Another reason why A&E departments did not implement these changes might be the chronic under funding caused by the ‘marginal rate rule’ introduced in 2011. This rule effectively meant A&Es would only get 30% of the funding they would normally receive for each patient if more patients attended than predicted. In this eventuality 70% of budget for each patient would be used to fund those community services that might be expected to reduce demand for A&E. However, If demand for A& E services is often underestimated, as has been claimed to be the case, then chronic underfunding for the treatment of actual A&E patients is likely. This rule also means that emergency departments often become ‘loss making’ entities for the acute hospitals which fund them.

In the light of this it seems at first glace shocking that only 1% of the £700 million extra winter funds, designed to decrease pressure on the system actually was allocated to crisis hit A&E departments, especially those declaring ‘major incidents ‘.

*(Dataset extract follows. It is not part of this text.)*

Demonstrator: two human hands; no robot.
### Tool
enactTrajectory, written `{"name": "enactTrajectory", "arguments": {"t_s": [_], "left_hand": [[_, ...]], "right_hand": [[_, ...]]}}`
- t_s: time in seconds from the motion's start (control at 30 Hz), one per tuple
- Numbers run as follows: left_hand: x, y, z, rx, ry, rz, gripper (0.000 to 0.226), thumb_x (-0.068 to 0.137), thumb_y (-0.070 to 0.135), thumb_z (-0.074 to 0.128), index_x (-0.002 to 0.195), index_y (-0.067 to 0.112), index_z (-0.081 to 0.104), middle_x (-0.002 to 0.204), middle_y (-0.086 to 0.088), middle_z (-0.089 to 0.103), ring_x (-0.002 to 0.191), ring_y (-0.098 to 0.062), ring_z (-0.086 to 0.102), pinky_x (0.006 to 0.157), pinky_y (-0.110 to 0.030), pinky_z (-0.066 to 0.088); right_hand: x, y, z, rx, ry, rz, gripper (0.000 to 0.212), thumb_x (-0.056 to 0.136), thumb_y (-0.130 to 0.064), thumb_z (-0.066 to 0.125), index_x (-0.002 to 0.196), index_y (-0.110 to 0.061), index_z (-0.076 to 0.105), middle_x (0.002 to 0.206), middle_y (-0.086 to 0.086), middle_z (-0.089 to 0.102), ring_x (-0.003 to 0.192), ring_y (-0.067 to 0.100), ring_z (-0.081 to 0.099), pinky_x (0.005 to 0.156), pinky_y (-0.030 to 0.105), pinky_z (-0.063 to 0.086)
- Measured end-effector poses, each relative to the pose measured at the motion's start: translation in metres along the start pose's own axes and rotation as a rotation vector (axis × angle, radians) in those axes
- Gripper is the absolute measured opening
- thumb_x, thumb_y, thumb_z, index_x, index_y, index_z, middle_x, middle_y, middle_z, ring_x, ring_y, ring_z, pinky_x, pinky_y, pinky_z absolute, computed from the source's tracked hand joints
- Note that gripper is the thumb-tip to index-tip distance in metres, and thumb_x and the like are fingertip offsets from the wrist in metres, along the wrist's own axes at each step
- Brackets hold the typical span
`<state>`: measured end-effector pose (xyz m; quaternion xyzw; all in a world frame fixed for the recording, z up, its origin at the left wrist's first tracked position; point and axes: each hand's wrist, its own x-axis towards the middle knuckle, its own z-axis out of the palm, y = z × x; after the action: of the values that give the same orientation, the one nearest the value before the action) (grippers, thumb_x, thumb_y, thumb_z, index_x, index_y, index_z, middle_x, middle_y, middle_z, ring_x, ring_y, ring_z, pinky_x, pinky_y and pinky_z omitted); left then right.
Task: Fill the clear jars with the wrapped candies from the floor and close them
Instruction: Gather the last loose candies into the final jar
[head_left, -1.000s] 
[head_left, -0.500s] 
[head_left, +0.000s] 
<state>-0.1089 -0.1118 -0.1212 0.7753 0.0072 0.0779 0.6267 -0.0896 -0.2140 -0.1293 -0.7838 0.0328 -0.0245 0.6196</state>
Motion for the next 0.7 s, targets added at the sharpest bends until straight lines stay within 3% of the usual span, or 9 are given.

In fact, the £700 million, distributed around Clinical Commissioning Groups (CCGs) was spent on reducing demand, such as by easing access to GPs and other community facilities, enhancing the capacity of the NHS 111 phone line and keeping pharmacies open 7 days a week.

Another area where money was spent was in trying to reduce back log in the system. Many hospitals have over 10% of their beds filled by patients who were medically fit to leave acute hospital but have nowhere to be discharged to; hence the backlogs of ambulances and patients waiting in corridors. A&Es could not admit patients to hospital wards as there were no beds available. Consequently money was spent on all frontline staff in hospitals and in the community, on overflow wards, and also in financing up to 6 weeks in care homes for discharged patients while long term decisions were made for them.

The follow-up report’s authors emphasised that although such community spending was well intentioned;  it did not succeed in relieving pressure on A&E, ignoring the desperate need to increase staffing and equally desperate need to improve poor facilities found in many emergency departments. As a result the authors call for any extra money to be given directly to hospitals next winter and for A&Es to thereby receive the funding they so sorely need.